#### Activity:
After counting the lines below that contain "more", reply with that number alone.

#### Data block:
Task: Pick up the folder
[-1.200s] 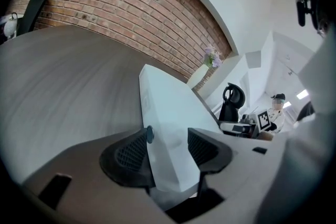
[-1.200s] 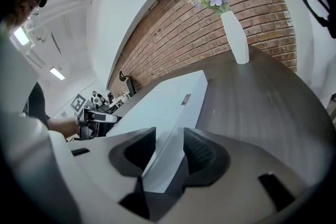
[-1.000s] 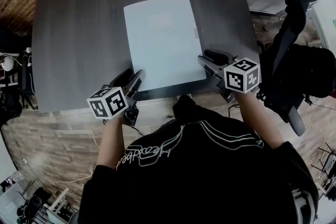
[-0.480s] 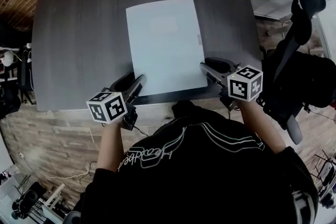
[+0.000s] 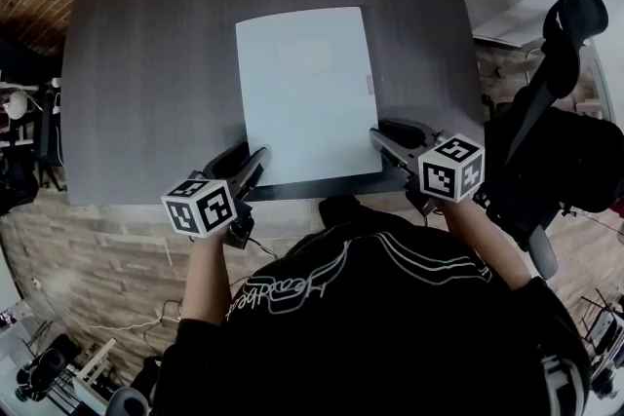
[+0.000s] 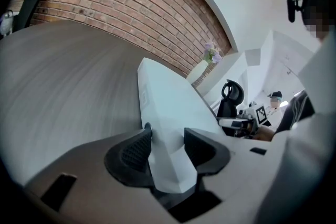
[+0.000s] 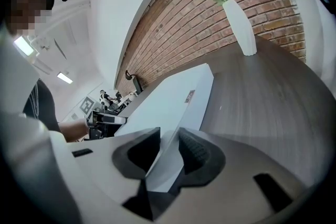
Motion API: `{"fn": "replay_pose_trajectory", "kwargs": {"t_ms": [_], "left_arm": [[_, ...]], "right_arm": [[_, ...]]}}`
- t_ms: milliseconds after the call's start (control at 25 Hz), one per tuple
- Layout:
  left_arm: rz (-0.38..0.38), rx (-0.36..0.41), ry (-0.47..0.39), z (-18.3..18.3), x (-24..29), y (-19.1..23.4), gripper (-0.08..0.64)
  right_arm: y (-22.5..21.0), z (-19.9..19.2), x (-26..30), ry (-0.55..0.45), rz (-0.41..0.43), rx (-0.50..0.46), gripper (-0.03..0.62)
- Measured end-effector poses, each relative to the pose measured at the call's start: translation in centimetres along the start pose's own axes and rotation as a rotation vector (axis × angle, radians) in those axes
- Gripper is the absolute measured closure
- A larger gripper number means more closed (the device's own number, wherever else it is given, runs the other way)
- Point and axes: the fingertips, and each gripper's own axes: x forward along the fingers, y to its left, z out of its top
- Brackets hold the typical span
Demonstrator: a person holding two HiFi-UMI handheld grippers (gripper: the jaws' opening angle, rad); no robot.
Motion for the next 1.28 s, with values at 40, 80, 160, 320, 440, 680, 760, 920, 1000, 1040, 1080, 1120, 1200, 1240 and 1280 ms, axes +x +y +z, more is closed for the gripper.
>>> {"fn": "replay_pose_trajectory", "kwargs": {"t_ms": [40, 80, 160, 320, 440, 680, 760, 920, 1000, 1040, 1080, 1120, 1200, 1240, 1280], "left_arm": [[0.003, -0.001, -0.003, 0.0, 0.0, 0.0, 0.365], [0.006, -0.005, -0.007, 0.0, -0.1, 0.0, 0.367], [0.009, -0.016, -0.018, -0.2, -0.2, -0.1, 0.367], [0.013, -0.022, -0.032, -0.6, -0.4, -0.2, 0.370], [0.022, -0.019, -0.048, -1.0, -0.9, -0.3, 0.377], [0.024, -0.016, -0.046, -2.5, -2.0, -0.6, 0.379], [0.026, -0.015, -0.040, -3.3, -2.4, -0.8, 0.378], [0.022, -0.015, -0.036, -5.0, -3.3, -1.3, 0.377], [0.020, -0.015, -0.037, -5.6, -3.7, -1.6, 0.379], [0.020, -0.016, -0.037, -5.9, -3.9, -1.8, 0.377], [0.019, -0.017, -0.037, -6.2, -4.1, -1.9, 0.377], [0.019, -0.017, -0.037, -6.5, -4.3, -2.0, 0.377], [0.020, -0.017, -0.036, -6.9, -4.5, -2.2, 0.377], [0.020, -0.015, -0.035, -7.1, -4.6, -2.3, 0.377], [0.020, -0.013, -0.034, -7.3, -4.7, -2.4, 0.377]], "right_arm": [[0.0, 0.0, 0.0, -0.004, -0.004, 0.001, 0.502], [0.1, 0.0, -0.1, -0.009, -0.008, 0.002, 0.503], [0.1, -0.1, -0.2, -0.017, -0.016, 0.001, 0.505], [0.3, -0.6, -0.5, -0.035, -0.033, 0.003, 0.506], [0.8, -1.1, -0.7, -0.049, -0.054, 0.002, 0.508], [2.0, -2.5, -1.2, -0.066, -0.077, -0.003, 0.511], [2.4, -3.2, -1.5, -0.066, -0.082, -0.004, 0.511], [3.3, -4.5, -2.2, -0.067, -0.089, -0.011, 0.514], [3.7, -5.1, -2.6, -0.073, -0.093, -0.011, 0.514], [3.9, -5.3, -2.7, -0.075, -0.095, -0.011, 0.514], [4.1, -5.6, -2.9, -0.076, -0.097, -0.011, 0.515], [4.2, -5.9, -3.1, -0.077, -0.099, -0.012, 0.515], [4.5, -6.3, -3.4, -0.080, -0.100, -0.011, 0.515], [4.6, -6.5, -3.6, -0.081, -0.101, -0.009, 0.515], [4.7, -6.7, -3.7, -0.083, -0.102, -0.008, 0.515]]}}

#### Exercise solution:
2